Purging voter rolls of eligible voters and voter suppression. Mostly done in the South to ethnic minorities. There are republican machine areas in Lehigh and Northampton county and there has been shenanigans in the past.
Elections are only stolen when the margin of victory is less than 1%. In that case it is a coin flip anyway on who won.
Barcoded paper ballots seem like a good way of preventing fraud in my opinion.
Good answer, sir, but I still feel as if I'm trying to hunt a live dinosaur, looking around for a credible big city or state machine run by Republicans; not only the ones that count the ballots, but also control city and state jobs and do other expensive favors (city and state contracts, for example, to adherents of the machine--that tunnel in Boston and that bridge in Minneapolis were this sort of payoff, and we all know what happened there) so as to keep voters loyal.
I dunno why even barcoded paper ballots are necessary; all my own life, in Nebraska, we've used those things resembling SAT examinations in high school; rows of ovals in which one uses a pencil to darken the oval of one's choice. Also, voter identification should be required.
And third, election returns within states should be revealed all at the same time, city and rural. I'm really tired, for example, of St. Louis manufacturing votes after the rural Missouri numbers are in, so as to overcome any shortfalls. Ditto for Chicago and downstate Illinois. The results should all be released at the exact same time.
I'm still trying to figure out where St. Louis "found" those 200,000 votes that elected Claire McCaskill to the U.S. Senate in 2006, for example. Two hundred thousand "votes" that were released after St.
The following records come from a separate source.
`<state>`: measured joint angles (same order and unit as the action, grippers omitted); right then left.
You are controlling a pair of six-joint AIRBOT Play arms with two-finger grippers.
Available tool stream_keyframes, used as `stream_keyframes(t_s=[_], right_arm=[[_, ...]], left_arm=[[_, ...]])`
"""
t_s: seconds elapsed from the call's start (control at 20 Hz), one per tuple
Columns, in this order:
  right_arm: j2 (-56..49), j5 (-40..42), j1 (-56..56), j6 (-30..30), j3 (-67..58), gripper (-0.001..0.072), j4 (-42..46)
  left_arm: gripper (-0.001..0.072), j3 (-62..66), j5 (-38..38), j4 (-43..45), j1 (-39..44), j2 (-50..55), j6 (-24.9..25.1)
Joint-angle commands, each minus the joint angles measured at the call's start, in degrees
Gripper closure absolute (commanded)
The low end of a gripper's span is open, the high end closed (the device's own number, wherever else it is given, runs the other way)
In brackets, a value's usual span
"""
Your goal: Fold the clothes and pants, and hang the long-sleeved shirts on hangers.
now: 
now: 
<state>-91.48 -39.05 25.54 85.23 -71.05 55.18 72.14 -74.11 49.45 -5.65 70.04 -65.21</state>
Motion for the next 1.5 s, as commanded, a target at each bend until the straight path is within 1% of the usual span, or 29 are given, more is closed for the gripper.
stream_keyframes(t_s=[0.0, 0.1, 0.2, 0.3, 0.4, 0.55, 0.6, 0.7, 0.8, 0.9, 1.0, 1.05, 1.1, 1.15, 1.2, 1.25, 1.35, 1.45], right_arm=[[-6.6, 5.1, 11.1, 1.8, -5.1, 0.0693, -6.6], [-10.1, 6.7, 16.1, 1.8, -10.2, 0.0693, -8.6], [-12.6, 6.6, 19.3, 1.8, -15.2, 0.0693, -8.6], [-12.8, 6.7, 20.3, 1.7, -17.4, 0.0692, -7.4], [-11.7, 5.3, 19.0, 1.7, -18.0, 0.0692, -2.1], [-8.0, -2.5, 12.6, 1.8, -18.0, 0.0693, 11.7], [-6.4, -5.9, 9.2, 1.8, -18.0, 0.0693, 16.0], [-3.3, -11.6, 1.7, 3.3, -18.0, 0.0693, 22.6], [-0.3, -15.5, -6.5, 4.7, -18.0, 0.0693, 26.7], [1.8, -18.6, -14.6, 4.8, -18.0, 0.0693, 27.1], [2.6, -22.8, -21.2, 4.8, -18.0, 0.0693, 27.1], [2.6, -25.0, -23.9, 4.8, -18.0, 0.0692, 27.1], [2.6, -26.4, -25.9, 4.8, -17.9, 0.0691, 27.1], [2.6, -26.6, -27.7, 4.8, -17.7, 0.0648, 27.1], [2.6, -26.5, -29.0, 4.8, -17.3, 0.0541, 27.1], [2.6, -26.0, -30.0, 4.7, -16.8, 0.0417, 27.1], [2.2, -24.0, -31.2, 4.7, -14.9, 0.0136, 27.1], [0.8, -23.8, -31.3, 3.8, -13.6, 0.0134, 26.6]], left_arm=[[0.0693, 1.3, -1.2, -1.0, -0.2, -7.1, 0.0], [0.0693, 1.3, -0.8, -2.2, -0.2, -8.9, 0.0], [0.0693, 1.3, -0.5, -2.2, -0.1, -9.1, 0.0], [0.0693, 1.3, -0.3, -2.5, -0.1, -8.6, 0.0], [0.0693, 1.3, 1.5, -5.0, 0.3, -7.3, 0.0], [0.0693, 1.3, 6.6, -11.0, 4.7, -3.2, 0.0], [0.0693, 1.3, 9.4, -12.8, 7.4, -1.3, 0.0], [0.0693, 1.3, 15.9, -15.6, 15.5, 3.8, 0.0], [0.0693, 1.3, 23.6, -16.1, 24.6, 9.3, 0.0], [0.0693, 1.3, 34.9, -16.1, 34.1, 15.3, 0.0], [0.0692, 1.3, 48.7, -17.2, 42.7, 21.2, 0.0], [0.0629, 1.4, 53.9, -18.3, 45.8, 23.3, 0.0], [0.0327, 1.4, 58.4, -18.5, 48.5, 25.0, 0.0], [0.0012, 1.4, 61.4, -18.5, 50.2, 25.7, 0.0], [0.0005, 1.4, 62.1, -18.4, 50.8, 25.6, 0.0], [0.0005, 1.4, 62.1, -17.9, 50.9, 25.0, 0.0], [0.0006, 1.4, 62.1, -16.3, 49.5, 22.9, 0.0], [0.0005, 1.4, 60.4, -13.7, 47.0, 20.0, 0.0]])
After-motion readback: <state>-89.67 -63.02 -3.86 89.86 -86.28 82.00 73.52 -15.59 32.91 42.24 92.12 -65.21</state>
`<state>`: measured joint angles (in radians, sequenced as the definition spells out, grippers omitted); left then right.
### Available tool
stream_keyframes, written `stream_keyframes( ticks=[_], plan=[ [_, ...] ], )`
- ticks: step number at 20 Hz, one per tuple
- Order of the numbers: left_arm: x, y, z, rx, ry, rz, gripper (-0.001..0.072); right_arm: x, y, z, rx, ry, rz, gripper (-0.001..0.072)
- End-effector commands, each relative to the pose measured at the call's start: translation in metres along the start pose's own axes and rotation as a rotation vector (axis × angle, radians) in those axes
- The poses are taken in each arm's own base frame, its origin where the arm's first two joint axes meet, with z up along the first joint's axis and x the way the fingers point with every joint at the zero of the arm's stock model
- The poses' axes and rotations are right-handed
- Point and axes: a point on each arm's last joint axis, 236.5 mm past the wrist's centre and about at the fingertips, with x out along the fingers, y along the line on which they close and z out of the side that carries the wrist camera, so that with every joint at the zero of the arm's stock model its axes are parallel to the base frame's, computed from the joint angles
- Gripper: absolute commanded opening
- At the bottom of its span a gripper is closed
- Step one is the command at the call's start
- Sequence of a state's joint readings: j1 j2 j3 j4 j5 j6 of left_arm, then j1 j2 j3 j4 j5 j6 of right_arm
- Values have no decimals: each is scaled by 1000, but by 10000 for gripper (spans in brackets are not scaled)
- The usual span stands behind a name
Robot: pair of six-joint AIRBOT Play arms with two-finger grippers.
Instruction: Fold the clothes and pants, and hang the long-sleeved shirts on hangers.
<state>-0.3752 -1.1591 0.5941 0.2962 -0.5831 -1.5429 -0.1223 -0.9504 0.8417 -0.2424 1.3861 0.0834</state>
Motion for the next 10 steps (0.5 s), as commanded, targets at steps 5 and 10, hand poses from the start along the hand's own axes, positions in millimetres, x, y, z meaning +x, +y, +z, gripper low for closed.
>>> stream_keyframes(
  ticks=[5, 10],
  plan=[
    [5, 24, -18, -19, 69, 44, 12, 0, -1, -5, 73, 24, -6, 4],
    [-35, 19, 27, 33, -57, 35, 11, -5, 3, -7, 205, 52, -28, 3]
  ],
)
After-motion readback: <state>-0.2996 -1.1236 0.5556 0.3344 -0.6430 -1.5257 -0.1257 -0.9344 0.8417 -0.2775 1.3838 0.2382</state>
Louis had claimed all totals were in, and after the results of Missouri outside of St. Louis had been reported.
I'm also in favor of uniform voting times, one twelve or fourteen hour period that covers all 48 continental states, with adjustments for Alaska and Hawaii. And no early voting; that gives malicious hands more time to tamper with things.
No machines. I voted by machine in Allentown, and I didn't trust it. A piece of paper.